Since very short pulses tend to diffuse significantly when transmitted through glass, lasers that produce ultrashort pulses need reflective optical elements. However, longer pulses do not show significant expansion, so the use of transmission elements such as lenses is not a feasible option.
M. Rosete Aguilar and his colleagues have extensively solved the influence of optical materials on the time propagation of optical pulses. This study focuses on glasses with different dispersion characteristics and analyzes their expansion as a wavelength function under different pulse widths.
Compared with longer pulses (e.g., pulse length > > 100 fs), the effect of glass on ultrashort pulse time broadening is significantly more serious. This study confirms this phenomenon. In addition, when the wavelength is close to ultraviolet (e.g., 351 nm) The effect seems to be more obvious. This behavior is expressed to varying degrees in all types of glass. In glass research, fused quartz seems to show the best behavior.
Considering the above factors, the decision whether to use transmission or optical components depends largely on whether ultrashort pulses are used in the experiment. For example, in the case of Eli, the reflection solution should be selected because a single ultrashort pulse is used. However, in other cases, such as NIF, the transmission solution is preferred because multiple longer pulses are used.
Fig. 3. Pulse expansion through 1 to 10 mm thick blocks (a) and through 10 to 100 mm thick blocks (b).
The data processed by Rosete Aguilar and colleagues show that the pulse expansion increases when the beam propagates through glass with different thicknesses. Figure 3 shows the ultrashort pulse in the case of lens not suitable for fused quartz, with a pulse range of 50 to 100 fs and a wavelength of 800 nm.
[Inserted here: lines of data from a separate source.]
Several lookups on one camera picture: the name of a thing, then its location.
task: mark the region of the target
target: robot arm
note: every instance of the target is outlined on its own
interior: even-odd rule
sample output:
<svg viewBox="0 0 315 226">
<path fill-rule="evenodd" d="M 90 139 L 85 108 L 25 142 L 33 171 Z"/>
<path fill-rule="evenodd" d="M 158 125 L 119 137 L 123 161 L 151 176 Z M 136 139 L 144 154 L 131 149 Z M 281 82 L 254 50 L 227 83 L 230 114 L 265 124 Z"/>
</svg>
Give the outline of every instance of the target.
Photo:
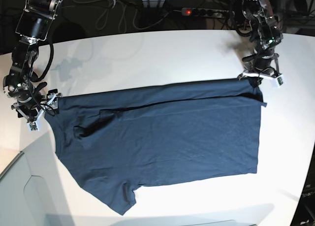
<svg viewBox="0 0 315 226">
<path fill-rule="evenodd" d="M 4 92 L 8 97 L 16 99 L 11 108 L 16 109 L 19 118 L 27 119 L 30 130 L 38 130 L 38 118 L 43 112 L 55 115 L 58 108 L 57 98 L 60 95 L 57 91 L 50 92 L 45 98 L 40 90 L 47 86 L 47 83 L 42 82 L 37 87 L 32 84 L 42 81 L 49 70 L 54 54 L 52 43 L 50 43 L 50 59 L 43 74 L 38 77 L 32 69 L 38 58 L 38 41 L 46 40 L 61 2 L 62 0 L 26 0 L 16 28 L 16 33 L 21 39 L 12 52 L 10 72 L 3 79 Z"/>
<path fill-rule="evenodd" d="M 279 87 L 284 83 L 284 79 L 279 71 L 279 55 L 275 53 L 275 47 L 281 43 L 283 34 L 270 2 L 269 0 L 243 0 L 242 6 L 243 15 L 249 20 L 252 31 L 240 32 L 234 22 L 233 15 L 231 15 L 231 20 L 240 36 L 250 37 L 250 42 L 254 43 L 254 52 L 242 59 L 245 71 L 239 76 L 239 79 L 254 77 L 255 86 L 259 86 L 262 79 L 268 79 L 273 82 L 275 87 Z M 271 67 L 273 60 L 276 69 Z"/>
</svg>

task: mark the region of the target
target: table surface
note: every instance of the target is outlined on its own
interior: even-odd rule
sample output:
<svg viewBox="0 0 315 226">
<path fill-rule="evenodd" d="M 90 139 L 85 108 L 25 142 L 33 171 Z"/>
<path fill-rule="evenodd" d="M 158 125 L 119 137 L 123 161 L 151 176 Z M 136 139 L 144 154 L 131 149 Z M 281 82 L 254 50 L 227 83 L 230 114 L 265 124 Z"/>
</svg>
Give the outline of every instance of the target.
<svg viewBox="0 0 315 226">
<path fill-rule="evenodd" d="M 64 96 L 72 96 L 236 78 L 243 70 L 240 59 L 249 54 L 250 47 L 235 32 L 214 30 L 69 41 L 55 44 L 46 81 L 48 89 L 58 88 Z M 268 105 L 262 108 L 257 174 L 141 187 L 135 192 L 136 205 L 122 217 L 77 186 L 53 153 L 54 136 L 46 121 L 42 119 L 40 132 L 30 133 L 25 120 L 17 119 L 10 110 L 14 100 L 4 94 L 0 95 L 0 147 L 25 149 L 32 174 L 47 182 L 55 213 L 64 215 L 64 220 L 71 218 L 73 225 L 87 225 L 92 220 L 94 225 L 123 225 L 120 222 L 126 219 L 155 217 L 150 225 L 236 220 L 247 225 L 288 226 L 315 141 L 315 38 L 285 34 L 276 52 L 285 84 L 276 89 L 264 80 L 260 87 Z M 48 57 L 49 47 L 41 47 L 34 65 L 38 73 Z M 2 79 L 9 72 L 11 56 L 0 56 L 0 65 Z"/>
</svg>

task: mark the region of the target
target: white table
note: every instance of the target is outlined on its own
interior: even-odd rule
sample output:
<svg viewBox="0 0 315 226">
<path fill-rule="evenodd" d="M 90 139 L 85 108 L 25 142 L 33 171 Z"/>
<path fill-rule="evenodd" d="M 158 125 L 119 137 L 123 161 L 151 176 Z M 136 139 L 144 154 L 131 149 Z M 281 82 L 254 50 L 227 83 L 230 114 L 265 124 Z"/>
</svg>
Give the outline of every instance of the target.
<svg viewBox="0 0 315 226">
<path fill-rule="evenodd" d="M 248 53 L 245 42 L 229 31 L 147 32 L 64 42 L 55 44 L 46 81 L 48 89 L 72 96 L 236 78 L 243 70 L 240 58 Z M 268 105 L 262 108 L 257 174 L 142 187 L 136 191 L 136 205 L 122 217 L 77 186 L 53 153 L 54 136 L 45 120 L 41 132 L 29 133 L 25 120 L 10 110 L 13 99 L 4 94 L 0 147 L 29 146 L 25 152 L 31 172 L 45 178 L 56 206 L 51 214 L 63 215 L 70 226 L 180 226 L 217 220 L 288 226 L 315 141 L 315 38 L 286 34 L 276 52 L 286 84 L 280 89 L 269 81 L 261 85 Z M 48 55 L 48 46 L 41 47 L 35 68 L 43 70 Z M 2 79 L 10 69 L 10 55 L 0 56 L 0 65 Z"/>
</svg>

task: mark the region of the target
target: power strip
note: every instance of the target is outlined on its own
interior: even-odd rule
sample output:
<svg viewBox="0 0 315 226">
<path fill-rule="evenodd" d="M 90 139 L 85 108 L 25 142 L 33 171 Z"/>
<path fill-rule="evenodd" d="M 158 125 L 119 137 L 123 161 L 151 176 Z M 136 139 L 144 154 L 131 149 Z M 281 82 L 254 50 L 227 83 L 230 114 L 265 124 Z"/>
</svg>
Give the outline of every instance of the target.
<svg viewBox="0 0 315 226">
<path fill-rule="evenodd" d="M 206 17 L 206 18 L 226 18 L 228 10 L 211 8 L 182 8 L 183 16 Z"/>
</svg>

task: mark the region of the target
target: t-shirt
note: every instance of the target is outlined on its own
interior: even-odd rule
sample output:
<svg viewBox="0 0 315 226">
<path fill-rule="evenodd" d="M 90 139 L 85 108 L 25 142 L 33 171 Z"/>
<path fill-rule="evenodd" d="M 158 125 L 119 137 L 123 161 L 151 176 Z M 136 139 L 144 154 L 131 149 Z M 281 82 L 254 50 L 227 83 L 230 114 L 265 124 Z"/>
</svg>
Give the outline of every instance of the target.
<svg viewBox="0 0 315 226">
<path fill-rule="evenodd" d="M 79 186 L 122 215 L 141 186 L 256 173 L 262 106 L 248 80 L 206 81 L 63 97 L 45 119 Z"/>
</svg>

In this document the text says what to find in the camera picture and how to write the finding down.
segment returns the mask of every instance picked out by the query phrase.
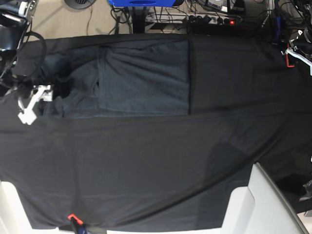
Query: blue container
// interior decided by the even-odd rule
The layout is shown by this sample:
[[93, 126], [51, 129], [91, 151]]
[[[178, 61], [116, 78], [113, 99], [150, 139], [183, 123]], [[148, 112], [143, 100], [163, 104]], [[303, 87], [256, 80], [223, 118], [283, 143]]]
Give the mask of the blue container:
[[115, 7], [131, 6], [173, 6], [176, 0], [109, 0]]

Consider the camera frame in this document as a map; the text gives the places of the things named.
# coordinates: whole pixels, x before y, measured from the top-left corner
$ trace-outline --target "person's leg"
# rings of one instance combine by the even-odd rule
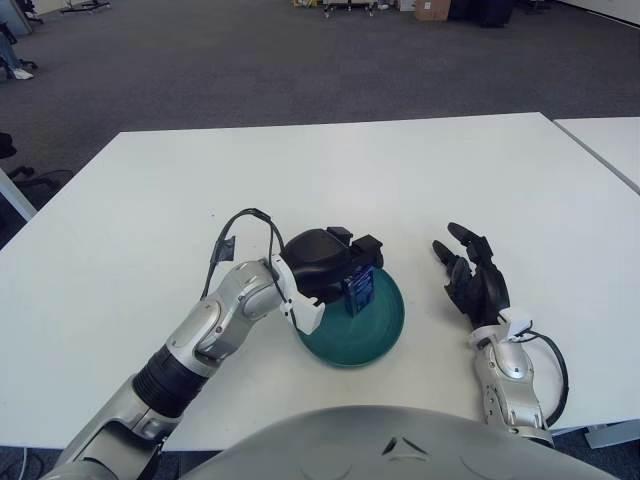
[[[7,62],[11,70],[22,66],[20,60],[18,60],[18,57],[16,57],[16,54],[13,52],[9,40],[7,40],[2,33],[0,33],[0,57],[4,58],[4,61]]]

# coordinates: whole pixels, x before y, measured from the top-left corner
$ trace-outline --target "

For thin glass blocks (e.g., 10 mm thick) , this result is negligible, which shows that it is acceptable to use thinner optical devices (including optical windows) even in ultrashort pulses.
However, it is necessary to provide in-phase, Manufacturer of spherical lens aberration free, high-precision and high-density light spots on the focal plane, which means that users must use optical elements with short focal length and larger aperture. These requirements can be met only by using highly aspherical mirrors and lenses with natural spherical aberration free.
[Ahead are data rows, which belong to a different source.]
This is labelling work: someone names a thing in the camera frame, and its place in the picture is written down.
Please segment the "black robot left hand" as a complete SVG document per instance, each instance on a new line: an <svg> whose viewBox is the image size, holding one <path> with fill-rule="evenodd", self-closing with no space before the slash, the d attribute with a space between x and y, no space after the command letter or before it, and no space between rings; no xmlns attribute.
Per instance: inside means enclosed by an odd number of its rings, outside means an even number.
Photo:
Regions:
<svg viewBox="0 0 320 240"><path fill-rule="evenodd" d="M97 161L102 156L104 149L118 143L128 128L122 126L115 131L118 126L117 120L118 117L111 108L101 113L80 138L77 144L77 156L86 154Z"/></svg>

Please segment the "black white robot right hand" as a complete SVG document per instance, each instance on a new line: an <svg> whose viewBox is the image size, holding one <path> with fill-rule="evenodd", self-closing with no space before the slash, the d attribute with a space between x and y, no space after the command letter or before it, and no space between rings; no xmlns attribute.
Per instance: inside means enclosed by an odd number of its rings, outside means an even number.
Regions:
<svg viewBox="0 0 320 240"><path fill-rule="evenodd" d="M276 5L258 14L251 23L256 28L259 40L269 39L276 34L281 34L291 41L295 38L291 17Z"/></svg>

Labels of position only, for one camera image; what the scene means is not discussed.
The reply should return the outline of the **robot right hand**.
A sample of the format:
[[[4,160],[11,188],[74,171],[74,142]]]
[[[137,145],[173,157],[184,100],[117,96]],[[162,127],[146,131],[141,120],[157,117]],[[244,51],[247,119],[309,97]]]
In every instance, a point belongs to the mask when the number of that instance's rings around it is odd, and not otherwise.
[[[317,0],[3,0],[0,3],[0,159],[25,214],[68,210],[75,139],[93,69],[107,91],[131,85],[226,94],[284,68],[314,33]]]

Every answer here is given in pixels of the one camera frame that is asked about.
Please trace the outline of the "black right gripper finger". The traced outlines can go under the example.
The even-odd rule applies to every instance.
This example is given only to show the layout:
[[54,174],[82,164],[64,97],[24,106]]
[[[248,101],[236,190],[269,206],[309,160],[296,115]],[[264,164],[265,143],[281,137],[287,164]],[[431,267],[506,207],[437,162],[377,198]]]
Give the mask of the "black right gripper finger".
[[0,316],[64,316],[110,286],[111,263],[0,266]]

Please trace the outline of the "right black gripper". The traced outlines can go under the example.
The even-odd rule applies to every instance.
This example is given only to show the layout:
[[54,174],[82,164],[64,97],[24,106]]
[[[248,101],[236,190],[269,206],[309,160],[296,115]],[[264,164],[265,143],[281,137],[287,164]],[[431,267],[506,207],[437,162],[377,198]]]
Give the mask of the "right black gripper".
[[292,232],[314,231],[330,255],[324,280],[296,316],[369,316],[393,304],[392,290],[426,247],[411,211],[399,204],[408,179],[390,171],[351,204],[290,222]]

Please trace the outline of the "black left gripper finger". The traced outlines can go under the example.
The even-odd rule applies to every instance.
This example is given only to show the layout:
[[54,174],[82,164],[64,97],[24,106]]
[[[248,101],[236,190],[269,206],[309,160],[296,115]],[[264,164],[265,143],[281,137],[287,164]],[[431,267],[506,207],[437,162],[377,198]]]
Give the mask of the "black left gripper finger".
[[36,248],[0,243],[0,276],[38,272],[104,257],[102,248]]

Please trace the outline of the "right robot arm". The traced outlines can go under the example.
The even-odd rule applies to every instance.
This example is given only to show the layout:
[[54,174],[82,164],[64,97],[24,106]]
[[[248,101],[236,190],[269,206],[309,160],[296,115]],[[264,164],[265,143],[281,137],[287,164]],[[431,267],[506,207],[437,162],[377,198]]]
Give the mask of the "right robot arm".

Figure 4. The relationship between focal length and focal spot diameter for a given input beam diameter. The blue line represents a scene similar to NIF operation requirements, in which multiple 351 nm short pulse beams converge to the target. The orange line represents a scene similar to Eli, in which a single high peak power ultrashort beam is provided at 800 nm.
Fig. 5. Gaussian beam propagation theory applied to a beam passing through a focusing element.
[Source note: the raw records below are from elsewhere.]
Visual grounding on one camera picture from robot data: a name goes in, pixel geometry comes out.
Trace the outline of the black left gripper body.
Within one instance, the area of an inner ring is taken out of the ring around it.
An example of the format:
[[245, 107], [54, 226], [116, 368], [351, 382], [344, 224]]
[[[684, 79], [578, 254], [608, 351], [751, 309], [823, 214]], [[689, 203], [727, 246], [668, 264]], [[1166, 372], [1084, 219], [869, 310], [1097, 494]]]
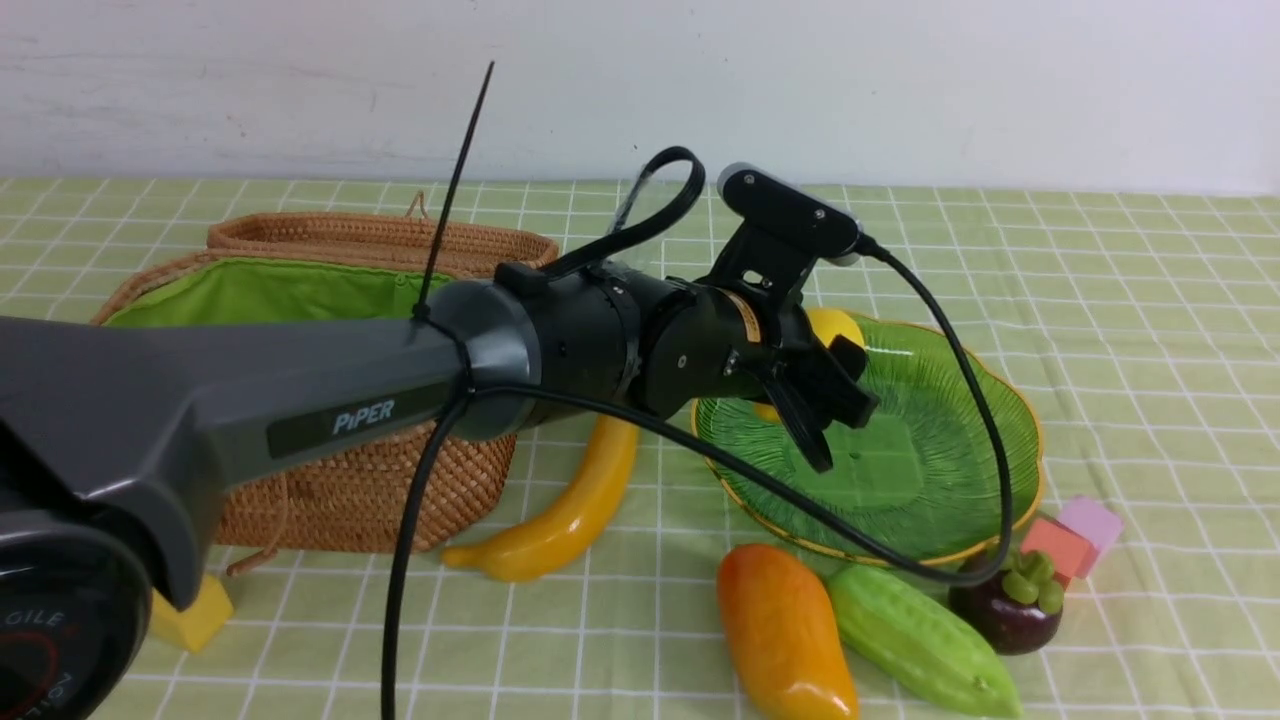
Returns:
[[701, 397], [803, 395], [829, 365], [800, 304], [819, 251], [810, 228], [740, 225], [655, 332], [655, 414]]

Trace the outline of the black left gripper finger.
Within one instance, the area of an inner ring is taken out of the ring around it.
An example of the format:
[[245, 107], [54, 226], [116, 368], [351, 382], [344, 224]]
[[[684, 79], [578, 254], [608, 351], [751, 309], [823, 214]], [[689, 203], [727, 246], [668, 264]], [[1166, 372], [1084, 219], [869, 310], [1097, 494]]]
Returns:
[[822, 406], [824, 391], [818, 377], [808, 372], [768, 370], [765, 396], [809, 465], [818, 473], [829, 471], [835, 465], [826, 439], [829, 416]]
[[868, 424], [879, 405], [879, 397], [859, 384], [868, 366], [864, 347], [844, 334], [801, 351], [800, 395], [820, 429], [832, 423], [851, 429]]

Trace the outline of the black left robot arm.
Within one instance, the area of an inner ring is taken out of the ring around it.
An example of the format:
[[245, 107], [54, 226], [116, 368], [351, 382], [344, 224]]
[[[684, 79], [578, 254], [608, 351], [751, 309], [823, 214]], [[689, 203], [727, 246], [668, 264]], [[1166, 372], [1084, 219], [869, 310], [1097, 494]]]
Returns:
[[772, 404], [806, 460], [861, 427], [867, 355], [800, 306], [860, 229], [744, 224], [698, 281], [612, 261], [457, 281], [412, 316], [108, 328], [3, 319], [3, 716], [84, 719], [131, 665], [151, 592], [196, 600], [221, 501], [251, 480], [443, 418], [429, 446], [581, 411], [658, 428], [692, 398]]
Selecting the correct optical elements helps to provide a target spot with a diameter of only a few microns at the target (Fig. 4). The calculation assumes perfect optics, a perfect Gaussian beam with a 300 mm diameter aperture, and the Gaussian beam propagation theory (Fig. 5) An aspherical focusing lens with a focal length of 1 ~ 3 M can be considered a suitable choice for nuclear laser facilities. This depends on the number of beam lines used, chamber diameter and other design parameters. However, the most suitable solution is an off-axis paraboloid mirror with a very short focal length. Many other reasons not detailed here also make it the most suitable choice.